▶ EXERCISE REQUIREMENTS
Without skipping anything, transcribe the listing that follows.

▶ INFORMATION SHOWN
********

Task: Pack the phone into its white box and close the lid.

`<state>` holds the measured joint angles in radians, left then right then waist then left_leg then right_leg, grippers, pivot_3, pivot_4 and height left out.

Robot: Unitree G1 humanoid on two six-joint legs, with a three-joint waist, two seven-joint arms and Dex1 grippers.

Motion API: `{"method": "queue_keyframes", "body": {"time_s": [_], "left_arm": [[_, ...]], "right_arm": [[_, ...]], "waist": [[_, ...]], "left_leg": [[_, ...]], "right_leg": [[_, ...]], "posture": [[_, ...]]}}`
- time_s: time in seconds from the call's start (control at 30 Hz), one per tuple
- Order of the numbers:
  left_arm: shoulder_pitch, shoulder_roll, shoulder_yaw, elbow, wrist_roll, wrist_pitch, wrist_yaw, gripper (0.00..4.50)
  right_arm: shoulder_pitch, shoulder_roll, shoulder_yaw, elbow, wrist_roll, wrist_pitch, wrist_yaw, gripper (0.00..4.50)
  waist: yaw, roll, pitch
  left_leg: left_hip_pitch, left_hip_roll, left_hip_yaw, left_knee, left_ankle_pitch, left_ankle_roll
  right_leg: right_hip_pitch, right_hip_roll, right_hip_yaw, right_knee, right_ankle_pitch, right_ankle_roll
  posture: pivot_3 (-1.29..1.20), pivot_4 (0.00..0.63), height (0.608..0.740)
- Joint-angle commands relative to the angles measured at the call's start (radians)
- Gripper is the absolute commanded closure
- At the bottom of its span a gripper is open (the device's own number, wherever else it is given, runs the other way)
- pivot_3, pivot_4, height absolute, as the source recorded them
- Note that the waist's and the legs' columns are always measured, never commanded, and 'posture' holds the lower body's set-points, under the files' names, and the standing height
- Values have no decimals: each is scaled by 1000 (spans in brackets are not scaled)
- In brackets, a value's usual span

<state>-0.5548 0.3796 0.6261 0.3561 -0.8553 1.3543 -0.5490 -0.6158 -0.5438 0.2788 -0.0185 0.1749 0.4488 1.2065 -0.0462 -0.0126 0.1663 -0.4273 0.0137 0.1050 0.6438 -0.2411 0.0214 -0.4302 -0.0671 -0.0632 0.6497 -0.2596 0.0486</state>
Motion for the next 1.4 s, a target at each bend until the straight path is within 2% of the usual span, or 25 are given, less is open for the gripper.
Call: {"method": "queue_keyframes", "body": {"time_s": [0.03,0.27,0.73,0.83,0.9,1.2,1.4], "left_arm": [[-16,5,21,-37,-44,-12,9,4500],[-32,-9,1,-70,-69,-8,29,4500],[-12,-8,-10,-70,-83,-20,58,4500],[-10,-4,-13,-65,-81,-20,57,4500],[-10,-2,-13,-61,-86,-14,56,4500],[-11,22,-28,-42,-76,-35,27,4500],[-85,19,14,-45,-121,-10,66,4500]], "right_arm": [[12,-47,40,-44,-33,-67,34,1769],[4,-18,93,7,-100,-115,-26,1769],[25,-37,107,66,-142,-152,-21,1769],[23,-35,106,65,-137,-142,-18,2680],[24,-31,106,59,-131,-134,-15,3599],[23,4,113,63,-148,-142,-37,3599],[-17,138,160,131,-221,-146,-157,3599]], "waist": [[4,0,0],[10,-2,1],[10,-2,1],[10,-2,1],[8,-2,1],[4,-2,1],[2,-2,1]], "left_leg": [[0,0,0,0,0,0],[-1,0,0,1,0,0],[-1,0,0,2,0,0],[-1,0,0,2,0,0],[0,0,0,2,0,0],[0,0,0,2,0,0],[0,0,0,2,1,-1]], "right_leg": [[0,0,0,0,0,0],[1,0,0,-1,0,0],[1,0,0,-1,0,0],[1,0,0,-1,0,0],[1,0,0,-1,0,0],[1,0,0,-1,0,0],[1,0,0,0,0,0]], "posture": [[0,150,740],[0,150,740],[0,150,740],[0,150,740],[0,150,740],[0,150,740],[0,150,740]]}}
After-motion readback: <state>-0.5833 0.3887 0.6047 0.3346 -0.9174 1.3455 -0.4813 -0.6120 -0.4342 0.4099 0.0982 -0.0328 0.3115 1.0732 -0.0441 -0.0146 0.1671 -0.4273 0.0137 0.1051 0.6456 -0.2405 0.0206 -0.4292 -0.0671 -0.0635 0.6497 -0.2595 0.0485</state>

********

▶ EXERCISE ANSWER
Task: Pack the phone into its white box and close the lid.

`<state>` holds the measured joint angles in radians, left then right then waist then left_leg then right_leg, grippers, pivot_3, pivot_4 and height left out.

Robot: Unitree G1 humanoid on two six-joint legs, with a three-joint waist, two seven-joint arms and Dex1 grippers.

Motion API: `{"method": "queue_keyframes", "body": {"time_s": [_], "left_arm": [[_, ...]], "right_arm": [[_, ...]], "waist": [[_, ...]], "left_leg": [[_, ...]], "right_leg": [[_, ...]], "posture": [[_, ...]]}}`
- time_s: time in seconds from the call's start (control at 30 Hz), one per tuple
- Order of the numbers:
  left_arm: shoulder_pitch, shoulder_roll, shoulder_yaw, elbow, wrist_roll, wrist_pitch, wrist_yaw, gripper (0.00..4.50)
  right_arm: shoulder_pitch, shoulder_roll, shoulder_yaw, elbow, wrist_roll, wrist_pitch, wrist_yaw, gripper (0.00..4.50)
  waist: yaw, roll, pitch
  left_leg: left_hip_pitch, left_hip_roll, left_hip_yaw, left_knee, left_ankle_pitch, left_ankle_roll
  right_leg: right_hip_pitch, right_hip_roll, right_hip_yaw, right_knee, right_ankle_pitch, right_ankle_roll
  posture: pivot_3 (-1.29..1.20), pivot_4 (0.00..0.63), height (0.608..0.740)
- Joint-angle commands relative to the angles measured at the call's start (radians)
- Gripper is the absolute commanded closure
- At the bottom of its span a gripper is open (the device's own number, wherever else it is given, runs the other way)
- pivot_3, pivot_4, height absolute, as the source recorded them
- Note that the waist's and the legs' columns are always measured, never commanded, and 'posture' holds the lower body's set-points, under the files' names, and the standing height
- Values have no decimals: each is scaled by 1000 (spans in brackets are not scaled)
- In brackets, a value's usual span

<state>-0.5548 0.3796 0.6261 0.3561 -0.8553 1.3543 -0.5490 -0.6158 -0.5438 0.2788 -0.0185 0.1749 0.4488 1.2065 -0.0462 -0.0126 0.1663 -0.4273 0.0137 0.1050 0.6438 -0.2411 0.0214 -0.4302 -0.0671 -0.0632 0.6497 -0.2596 0.0486</state>
Motion for the next 1.4 s, a target at each bend until the straight path is within 2% of the usual span, or 25 are given, less is open for the gripper.
Call: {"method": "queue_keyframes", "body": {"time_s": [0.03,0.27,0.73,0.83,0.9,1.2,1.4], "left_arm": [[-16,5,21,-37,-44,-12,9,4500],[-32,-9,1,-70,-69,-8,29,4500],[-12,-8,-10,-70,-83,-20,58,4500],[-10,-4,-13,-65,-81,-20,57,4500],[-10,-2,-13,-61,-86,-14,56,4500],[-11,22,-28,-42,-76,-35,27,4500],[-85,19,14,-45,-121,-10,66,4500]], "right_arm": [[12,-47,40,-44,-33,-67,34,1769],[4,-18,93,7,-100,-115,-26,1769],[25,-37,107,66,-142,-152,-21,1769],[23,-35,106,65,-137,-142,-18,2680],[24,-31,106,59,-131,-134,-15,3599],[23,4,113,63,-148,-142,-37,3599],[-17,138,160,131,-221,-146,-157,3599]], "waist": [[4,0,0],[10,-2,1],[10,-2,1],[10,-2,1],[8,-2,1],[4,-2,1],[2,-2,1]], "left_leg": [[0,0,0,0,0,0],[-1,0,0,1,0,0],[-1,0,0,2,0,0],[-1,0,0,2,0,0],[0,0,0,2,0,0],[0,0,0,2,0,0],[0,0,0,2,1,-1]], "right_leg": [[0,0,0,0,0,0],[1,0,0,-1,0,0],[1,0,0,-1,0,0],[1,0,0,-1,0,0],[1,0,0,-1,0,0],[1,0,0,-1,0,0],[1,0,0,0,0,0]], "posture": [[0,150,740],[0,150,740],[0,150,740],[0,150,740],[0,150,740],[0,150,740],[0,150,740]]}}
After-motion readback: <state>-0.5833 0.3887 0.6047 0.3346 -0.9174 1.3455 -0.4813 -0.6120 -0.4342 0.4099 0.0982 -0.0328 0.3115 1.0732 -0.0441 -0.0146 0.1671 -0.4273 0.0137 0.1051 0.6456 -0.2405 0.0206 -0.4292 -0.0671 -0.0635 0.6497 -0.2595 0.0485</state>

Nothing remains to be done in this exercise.